Please retype the listing below exactly as it stands, skipping any pictures.

- _Recorded data_:
****************************************

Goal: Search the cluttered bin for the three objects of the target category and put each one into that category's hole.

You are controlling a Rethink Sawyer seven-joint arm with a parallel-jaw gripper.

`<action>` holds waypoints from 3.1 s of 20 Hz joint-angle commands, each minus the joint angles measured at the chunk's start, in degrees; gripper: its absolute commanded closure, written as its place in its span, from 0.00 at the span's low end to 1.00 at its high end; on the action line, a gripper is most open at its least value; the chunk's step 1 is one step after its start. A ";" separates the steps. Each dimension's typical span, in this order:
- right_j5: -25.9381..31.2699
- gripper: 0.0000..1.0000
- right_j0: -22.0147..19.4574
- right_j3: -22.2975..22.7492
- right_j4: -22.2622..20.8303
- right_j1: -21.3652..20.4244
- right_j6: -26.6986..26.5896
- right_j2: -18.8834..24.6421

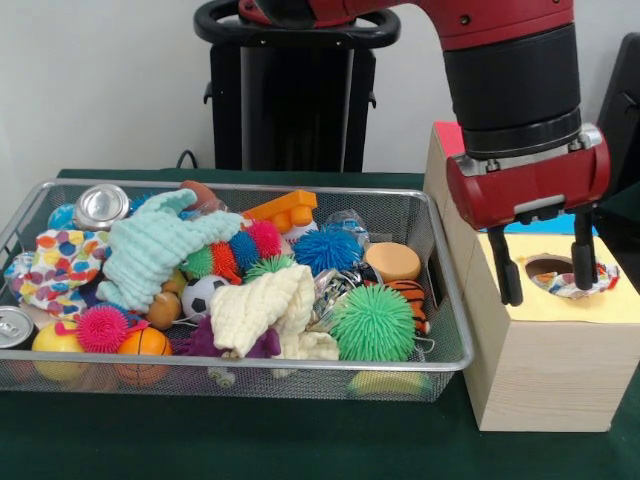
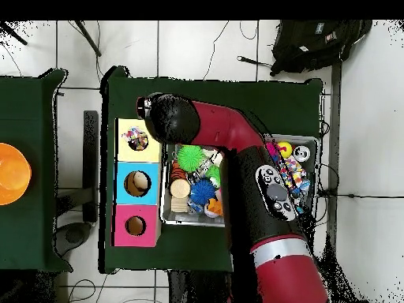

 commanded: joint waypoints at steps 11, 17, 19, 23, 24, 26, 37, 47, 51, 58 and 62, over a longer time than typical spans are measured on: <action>11.53 0.00 -0.31 5.84 1.01 -9.79 1.99 3.64; 20.57 0.00 -0.07 -1.34 1.05 -11.16 1.68 3.05; 23.83 0.00 -0.59 -4.12 0.94 -10.63 0.90 3.44; 29.68 0.00 -1.23 -9.21 -0.09 -9.66 -0.70 3.62; 30.07 0.00 -1.53 -9.94 -0.20 -9.10 -1.18 3.77; 31.04 0.00 -1.94 -12.03 -0.50 -7.67 -2.32 4.22; 35.96 0.00 -4.26 -19.79 -2.19 -3.58 -7.21 5.45; 44.91 0.00 -7.10 -26.84 -6.19 -2.15 -13.85 6.08; 49.24 0.00 -8.67 -30.25 -7.50 -1.44 -15.84 7.14; 55.38 0.00 -10.15 -36.52 -9.60 0.90 -18.63 9.14; 57.61 0.00 -10.09 -40.48 -11.33 2.38 -19.87 10.01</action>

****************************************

- _Solution to this problem_:
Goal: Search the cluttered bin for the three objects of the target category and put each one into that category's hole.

You are controlling a Rethink Sawyer seven-joint arm with a parallel-jaw gripper.

`<action>` holds waypoints from 3.1 s of 20 Hz joint-angle commands, each minus the joint angles measured at the chunk's start, in degrees; gripper: its absolute commanded closure, written as its place in its span, from 0.00 at the span's low end to 1.00 at its high end; on the action line, a gripper is most open at its least value; the chunk's step 1 is one step after its start. A ";" separates the steps. Each dimension's typical span, in this order:
- right_j5: -25.9381..31.2699
- gripper: 0.0000..1.0000
- right_j0: -22.0147..19.4574
- right_j3: -22.2975..22.7492
- right_j4: -22.2622..20.8303
- right_j1: -21.3652..20.4244
- right_j6: -26.6986..26.5896
- right_j2: -18.8834..24.6421


 commanded: joint waypoints at steps 11, 17, 19, 23, 24, 26, 37, 47, 51, 58 and 62, over a longer time than typical spans are measured on: <action>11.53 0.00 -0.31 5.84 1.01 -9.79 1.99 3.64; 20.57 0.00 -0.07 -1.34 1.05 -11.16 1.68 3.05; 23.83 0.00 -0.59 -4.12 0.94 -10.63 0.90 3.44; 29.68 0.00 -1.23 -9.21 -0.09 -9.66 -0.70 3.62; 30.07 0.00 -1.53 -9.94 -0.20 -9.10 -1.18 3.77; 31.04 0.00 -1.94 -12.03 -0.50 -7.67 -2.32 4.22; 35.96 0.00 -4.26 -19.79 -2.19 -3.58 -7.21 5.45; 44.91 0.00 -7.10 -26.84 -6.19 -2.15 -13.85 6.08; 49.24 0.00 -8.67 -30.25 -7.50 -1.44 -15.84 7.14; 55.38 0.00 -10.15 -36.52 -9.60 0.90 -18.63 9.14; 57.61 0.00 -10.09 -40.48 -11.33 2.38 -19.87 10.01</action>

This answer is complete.